The man who got two goals, and most of the headlines, was Omar Bravo. Even a month ago you couldn't have predicted it. He played a minor role in the qualifiers, and was the last of the strikers to make the team. But he came on strong in the buildup, and now may even be ahead of Guillermo Franco. His technical skills are limited, but he's fast, slippery, has a knack of popping up in unexpected places, and knows how to finish. Jared Borgetti limped off injured in the second half, but even if he's OK, Bravo looks set for the duration.
As does Sinha, the naturalized Brazilian. LaVolpe started a curiously conservative lineup: three strikers, but no true attacking midfielders. On the right he even went with the solid Mario Méndez instead of the dynamic José Antonio Castro. About 20 minutes in it was clear he had made a mistake--even LaVolpe admitted as much after the game. But when the second half started there was Sinha where he belonged, and that was the difference. First he gathered in Rahman Rezaei's error and coolly slipped the ball to Bravo for the finish. Then he took charge completely, beating a defender, finding the open Méndez on the right wing, and heading home the return pass himself. He's by far the most creative midfielder on the squad, and at this level, he has to play if Mexico wants to win.

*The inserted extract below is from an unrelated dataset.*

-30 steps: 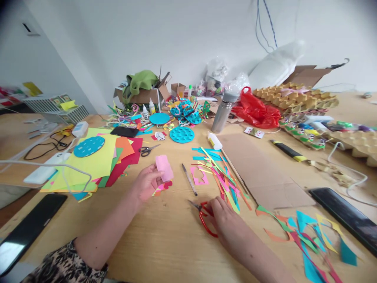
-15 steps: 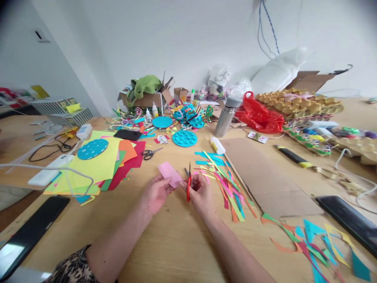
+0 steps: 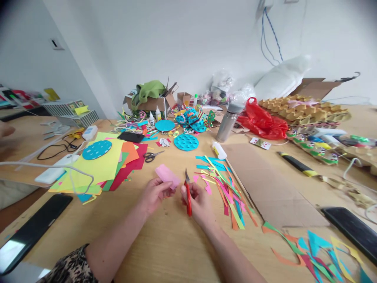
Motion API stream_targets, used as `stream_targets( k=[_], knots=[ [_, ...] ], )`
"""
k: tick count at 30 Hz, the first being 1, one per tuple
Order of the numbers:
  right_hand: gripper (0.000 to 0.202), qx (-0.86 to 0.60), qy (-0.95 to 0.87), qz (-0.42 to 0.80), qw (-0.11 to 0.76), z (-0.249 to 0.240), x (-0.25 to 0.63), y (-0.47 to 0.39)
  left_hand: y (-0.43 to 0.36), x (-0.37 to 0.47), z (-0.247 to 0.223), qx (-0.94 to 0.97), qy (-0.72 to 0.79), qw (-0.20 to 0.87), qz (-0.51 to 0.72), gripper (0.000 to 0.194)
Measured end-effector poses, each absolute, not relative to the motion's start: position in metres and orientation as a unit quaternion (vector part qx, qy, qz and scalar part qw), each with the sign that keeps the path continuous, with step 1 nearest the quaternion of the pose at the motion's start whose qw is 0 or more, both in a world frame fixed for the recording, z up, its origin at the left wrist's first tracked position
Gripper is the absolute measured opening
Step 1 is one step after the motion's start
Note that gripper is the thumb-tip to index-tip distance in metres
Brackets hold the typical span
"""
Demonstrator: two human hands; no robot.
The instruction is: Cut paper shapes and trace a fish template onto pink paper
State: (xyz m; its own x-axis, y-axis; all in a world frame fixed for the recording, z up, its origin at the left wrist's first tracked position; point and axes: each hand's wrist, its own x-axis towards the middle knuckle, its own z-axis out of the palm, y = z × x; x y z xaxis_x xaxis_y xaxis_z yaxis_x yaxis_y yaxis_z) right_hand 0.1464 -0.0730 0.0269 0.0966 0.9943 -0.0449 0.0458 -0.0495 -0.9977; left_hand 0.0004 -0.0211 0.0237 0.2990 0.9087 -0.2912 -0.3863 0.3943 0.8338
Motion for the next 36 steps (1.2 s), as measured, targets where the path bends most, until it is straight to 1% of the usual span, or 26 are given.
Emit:
stream_targets(
  k=[3,6,12,21,29,36],
  knots=[
    [0.053,-0.533,-0.511,0.506,0.446,0.024,0.138,-0.078,-0.016,-0.003,0.026,0.28,0.385,0.742,0.472,0.03],
    [0.056,-0.529,-0.518,0.532,0.41,0.02,0.13,-0.082,-0.014,-0.004,0.026,0.243,0.381,0.745,0.49,0.027],
    [0.061,-0.556,-0.52,0.538,0.361,0.017,0.125,-0.084,-0.019,-0.002,0.024,0.254,0.365,0.759,0.477,0.026],
    [0.057,-0.53,-0.533,0.542,0.375,0.018,0.124,-0.087,-0.023,0.001,0.026,0.261,0.387,0.747,0.474,0.028],
    [0.056,-0.528,-0.509,0.548,0.404,0.009,0.125,-0.083,-0.029,0.003,0.026,0.275,0.374,0.753,0.466,0.026],
    [0.059,-0.526,-0.507,0.553,0.401,0.013,0.126,-0.083,-0.026,0.003,0.024,0.283,0.386,0.748,0.46,0.025]
  ],
)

In fact, except for the hopefully-soon-to-be-abandoned-forever 3-4-3, there were no surprises. The Tri scored on a set piece. They gave up a goal on a set piece. They controlled possession for long periods without making much of it. The back line was solid, and Rafa Márquez moved up and contributed to the attack. Against a weaker opponent, the team finished in style. That's the LaVolpe way.
But in truth they were kind of lucky. For some reason Iran, after an inspired first half, decided to go passive. Mexico eats that sort of thing up. They won't catch the same break against Angola, who press, bang bodies, and counterattack. It won't be pretty, and the Tri, who have been known to lose their heads at times, will have to keep cool and pounce on mistakes. Expect Sinha, and probably also Luis Pérez, in midfield from the start. Bravo's pace will be important against an uncertain backline. It'll be a difficult 90 minutes, but pedigree should win out.
Pedigree--a funny word to use for CONCACAF. After three days the balance is properly balanced, with one win, one loss, and one draw. Better so far than Africa and Asia, and the USA have yet to take the field. For the moment we're about where we're supposed to be. But there are plenty of sabre-toothed tigers out on the savanna: England, the Czech Republic, Ghana, Italy, Portugal, Paraguay. Don't start asking for five berths just yet.